Futbol. 22 kişinin bir topun peşinden koştuğu herkesin de hastası olduğu kadar sevdiği bir oyun.


Bu oyun sahada koşan 22 oyuncu 3 hakemle yetinmiyor. Milyonlarca kişiyi peşinden koşturuyor.


Hem de ne koşturuyor.koşturmakla da yetinmiyor birde hasta ediyor.


Uğruna adam öldürebilecek kadar hastalık,bu tedavisi yok.


İşte bu hastalık, pardon futbol hayatımıza ne zaman nasıl girdi ?


Ayakla oynanılan top oyunlarının MÖ 3000'li Asya Hun Devleti'ne kadar ulaştığı bilinmektedir.


Ayrıca Hunların oynadığı bu oyunu Çinliler görerek daha da geliştirmiş ve Cuju adlı oyunu çıkarmıştır.


Yani ilk futbol oyununu, Asya'da Hunlar ve Çinliler çıkarmıştır.
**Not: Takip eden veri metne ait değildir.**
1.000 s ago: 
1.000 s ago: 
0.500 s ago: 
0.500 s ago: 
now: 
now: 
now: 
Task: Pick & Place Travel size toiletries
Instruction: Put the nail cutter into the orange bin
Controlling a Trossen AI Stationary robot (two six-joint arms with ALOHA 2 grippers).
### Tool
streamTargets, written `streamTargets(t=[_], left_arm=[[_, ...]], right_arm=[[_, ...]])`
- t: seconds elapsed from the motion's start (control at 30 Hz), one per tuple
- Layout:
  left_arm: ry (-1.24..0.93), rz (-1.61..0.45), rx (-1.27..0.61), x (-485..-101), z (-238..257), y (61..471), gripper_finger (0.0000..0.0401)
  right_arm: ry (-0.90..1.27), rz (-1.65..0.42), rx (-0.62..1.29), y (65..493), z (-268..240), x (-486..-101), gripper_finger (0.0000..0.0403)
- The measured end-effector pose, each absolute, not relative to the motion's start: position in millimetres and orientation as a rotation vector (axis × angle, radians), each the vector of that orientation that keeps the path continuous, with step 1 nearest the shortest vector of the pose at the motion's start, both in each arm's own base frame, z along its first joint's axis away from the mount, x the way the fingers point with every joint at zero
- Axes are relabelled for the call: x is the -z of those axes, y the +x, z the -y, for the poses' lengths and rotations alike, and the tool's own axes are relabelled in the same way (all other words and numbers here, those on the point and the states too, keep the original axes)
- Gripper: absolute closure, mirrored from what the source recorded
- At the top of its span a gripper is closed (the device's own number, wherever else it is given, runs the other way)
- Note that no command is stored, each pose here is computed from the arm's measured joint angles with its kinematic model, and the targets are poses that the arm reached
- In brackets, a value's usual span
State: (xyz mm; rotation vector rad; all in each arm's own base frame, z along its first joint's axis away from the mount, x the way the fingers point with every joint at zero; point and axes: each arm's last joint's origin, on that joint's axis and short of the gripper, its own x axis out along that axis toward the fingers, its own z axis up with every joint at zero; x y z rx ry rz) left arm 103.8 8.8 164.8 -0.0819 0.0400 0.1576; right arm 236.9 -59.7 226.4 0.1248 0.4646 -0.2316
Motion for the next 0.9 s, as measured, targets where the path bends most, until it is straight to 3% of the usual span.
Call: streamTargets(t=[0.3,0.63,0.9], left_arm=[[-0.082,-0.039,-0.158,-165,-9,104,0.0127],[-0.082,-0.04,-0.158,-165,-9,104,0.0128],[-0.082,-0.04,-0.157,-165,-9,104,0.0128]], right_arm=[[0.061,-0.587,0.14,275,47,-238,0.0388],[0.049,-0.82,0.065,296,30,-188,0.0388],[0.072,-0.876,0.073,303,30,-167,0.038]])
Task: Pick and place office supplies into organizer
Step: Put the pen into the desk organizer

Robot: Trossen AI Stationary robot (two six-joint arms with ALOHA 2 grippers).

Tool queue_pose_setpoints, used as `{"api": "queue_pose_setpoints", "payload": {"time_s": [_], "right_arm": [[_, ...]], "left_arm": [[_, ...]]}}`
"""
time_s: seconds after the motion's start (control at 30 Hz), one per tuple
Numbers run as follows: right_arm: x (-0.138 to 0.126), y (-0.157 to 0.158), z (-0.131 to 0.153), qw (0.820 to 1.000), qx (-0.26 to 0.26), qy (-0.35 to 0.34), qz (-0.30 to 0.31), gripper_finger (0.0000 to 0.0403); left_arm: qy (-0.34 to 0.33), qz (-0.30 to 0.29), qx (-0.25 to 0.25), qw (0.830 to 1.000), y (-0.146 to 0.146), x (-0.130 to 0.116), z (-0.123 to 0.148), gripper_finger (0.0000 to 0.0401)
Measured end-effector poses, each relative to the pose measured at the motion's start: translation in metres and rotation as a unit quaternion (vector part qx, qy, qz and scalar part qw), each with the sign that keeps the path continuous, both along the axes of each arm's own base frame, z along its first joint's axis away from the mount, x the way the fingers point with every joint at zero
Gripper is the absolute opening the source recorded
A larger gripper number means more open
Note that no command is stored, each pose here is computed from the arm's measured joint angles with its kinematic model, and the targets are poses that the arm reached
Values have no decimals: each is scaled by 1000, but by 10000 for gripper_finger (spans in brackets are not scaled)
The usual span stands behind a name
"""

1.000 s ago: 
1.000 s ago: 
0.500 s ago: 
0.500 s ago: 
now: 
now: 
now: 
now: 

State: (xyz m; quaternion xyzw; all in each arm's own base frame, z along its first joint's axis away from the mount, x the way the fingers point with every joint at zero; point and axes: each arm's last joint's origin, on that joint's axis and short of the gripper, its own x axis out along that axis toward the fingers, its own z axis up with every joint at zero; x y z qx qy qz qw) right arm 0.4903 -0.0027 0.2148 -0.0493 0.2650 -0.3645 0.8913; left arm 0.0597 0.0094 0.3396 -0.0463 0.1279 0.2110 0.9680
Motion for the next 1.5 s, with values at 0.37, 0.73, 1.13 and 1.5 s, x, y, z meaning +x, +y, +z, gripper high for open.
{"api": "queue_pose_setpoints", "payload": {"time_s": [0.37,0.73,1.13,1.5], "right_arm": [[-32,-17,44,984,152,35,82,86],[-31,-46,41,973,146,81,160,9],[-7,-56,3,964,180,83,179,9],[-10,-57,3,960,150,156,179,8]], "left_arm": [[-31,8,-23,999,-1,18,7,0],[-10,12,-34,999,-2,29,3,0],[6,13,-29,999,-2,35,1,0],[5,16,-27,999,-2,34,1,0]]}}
Mısır'da mezarlardaki duvar resimlerinde ayakla top oynayan insan figürlerine rastlanmıştır.


Hatta bu zamandan kalma 7,5 cm çapında deri veya ketenden yapılmış toplar, 2500 yıl önceden günümüze kadar ulaşmıştır ve kimi müzelerde sergilenmektedir.


Homeros da Odysseia'da top oyunlarından bahseder. MÖ 2500 yıllarında da Çin'de yere dikilmiş iki mızrak arasından bir topu tekmelemek suretiyle geçirmeye çalışarak talim yapıldığı bilinmektedir.


Orta Asya Türkleri'nin de kız ve erkeklerden kurulu karma takımlarla, topa elle dokunmadan, sadece ayak ve kafa ile vurularak rakip kaleden içeri atmaya çalışarak bir oyun oynadıkları kaynaklarda yer alıyor.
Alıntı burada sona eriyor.